While it’s true that there are newer approaches to cybersecurity, it’s important to note that SIEM remains a crucial component of an organization’s overall security framework. In fact, over the last five years, major tech companies such as Microsoft and Google have entered the SIEM market, which clearly indicates that there is still significant demand for this technology.

Microsoft, for example, recently launched their Azure Sentinel SIEM solution. This platform is designed to help organizations detect and respond to threats quickly and efficiently by analyzing data from various sources, including user devices, applications, and cloud infrastructure. Similarly, Google’s Chronicle platform is also a SIEM tool that provides advanced threat detection and analysis capabilities.

The fact that major tech companies like Microsoft and Google are investing in SIEM technology demonstrates its continued relevance and importance in the industry. These companies have recognized the value of SIEM solutions in providing better security for businesses of all sizes.

Moreover, end-users also seem to believe that SIEM is far from dead. In a recent survey conducted by Cybersecurity Insiders, 87% of respondents stated that they plan to either maintain or increase their SIEM spending in the coming year. This indicates that organizations are still heavily relying on SIEM technology to protect their networks and assets from potential cyber threats.

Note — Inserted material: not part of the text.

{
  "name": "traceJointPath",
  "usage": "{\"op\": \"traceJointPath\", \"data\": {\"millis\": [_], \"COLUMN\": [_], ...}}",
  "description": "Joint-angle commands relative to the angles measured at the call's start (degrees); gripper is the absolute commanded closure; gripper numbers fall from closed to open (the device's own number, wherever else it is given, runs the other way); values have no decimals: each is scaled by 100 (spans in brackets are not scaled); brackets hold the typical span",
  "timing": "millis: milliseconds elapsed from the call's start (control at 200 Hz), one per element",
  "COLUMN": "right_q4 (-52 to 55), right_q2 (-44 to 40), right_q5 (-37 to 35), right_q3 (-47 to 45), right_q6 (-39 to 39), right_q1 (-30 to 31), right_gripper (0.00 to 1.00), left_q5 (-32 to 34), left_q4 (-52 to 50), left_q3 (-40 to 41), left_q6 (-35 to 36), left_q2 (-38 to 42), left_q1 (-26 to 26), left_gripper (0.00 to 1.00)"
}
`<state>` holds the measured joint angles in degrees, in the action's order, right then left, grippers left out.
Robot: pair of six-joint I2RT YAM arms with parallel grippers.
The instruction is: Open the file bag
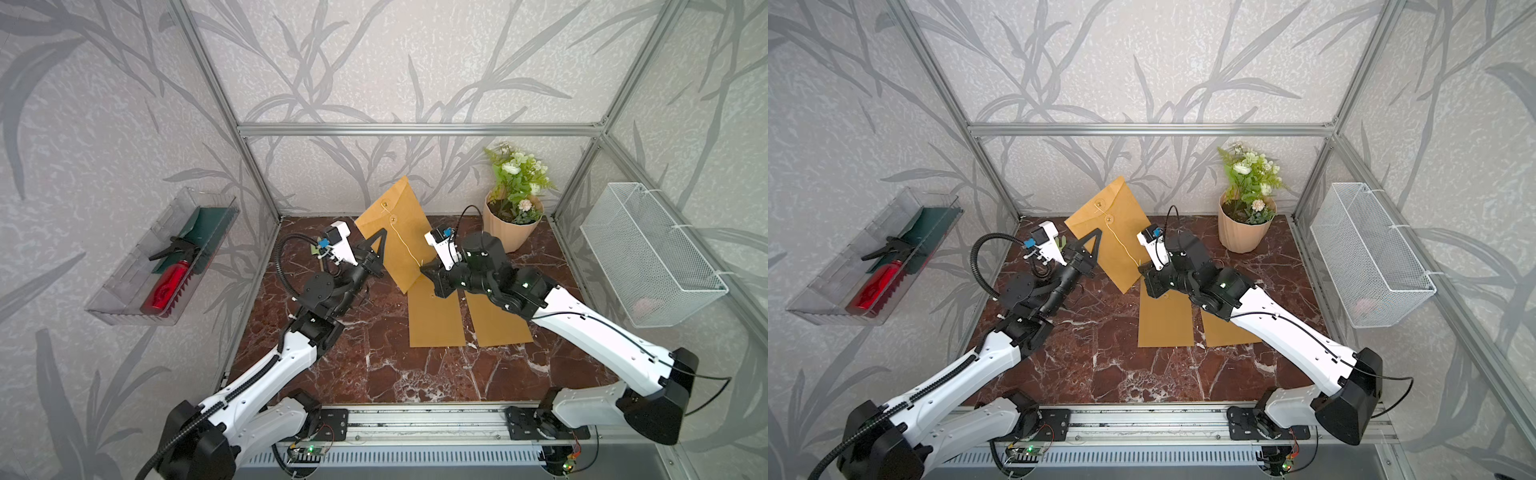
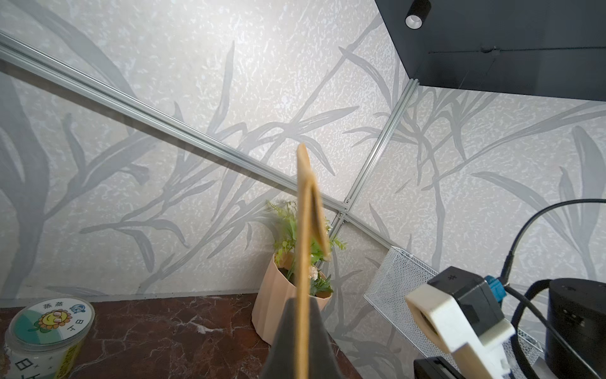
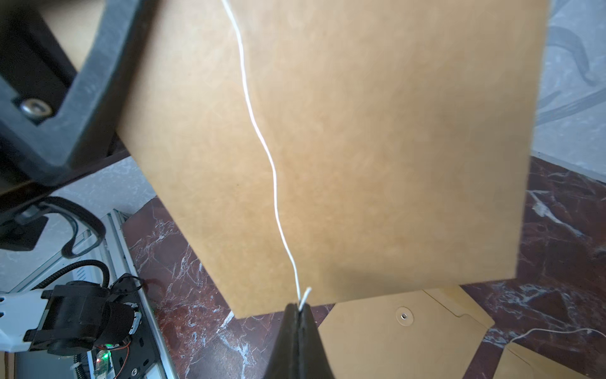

In conclusion, while some experts may claim that SIEM is no longer relevant, the evidence shows otherwise. The continued investment and adoption of SIEM by major tech companies and end-users alike prove that SIEM is still very much alive and an essential component of an organization’s cybersecurity strategy. So, instead of asking whether SIEM is dead, the question should be how can we continue to improve and optimize this important technology to keep pace with evolving cyber threats.

SANS 2022 SOC Survey
https://twitter.com/anton_chuvakin/status/1560702422078484482

Let me respond to those who say XDR has ended SIEM with a quote from Anton Chuvakin.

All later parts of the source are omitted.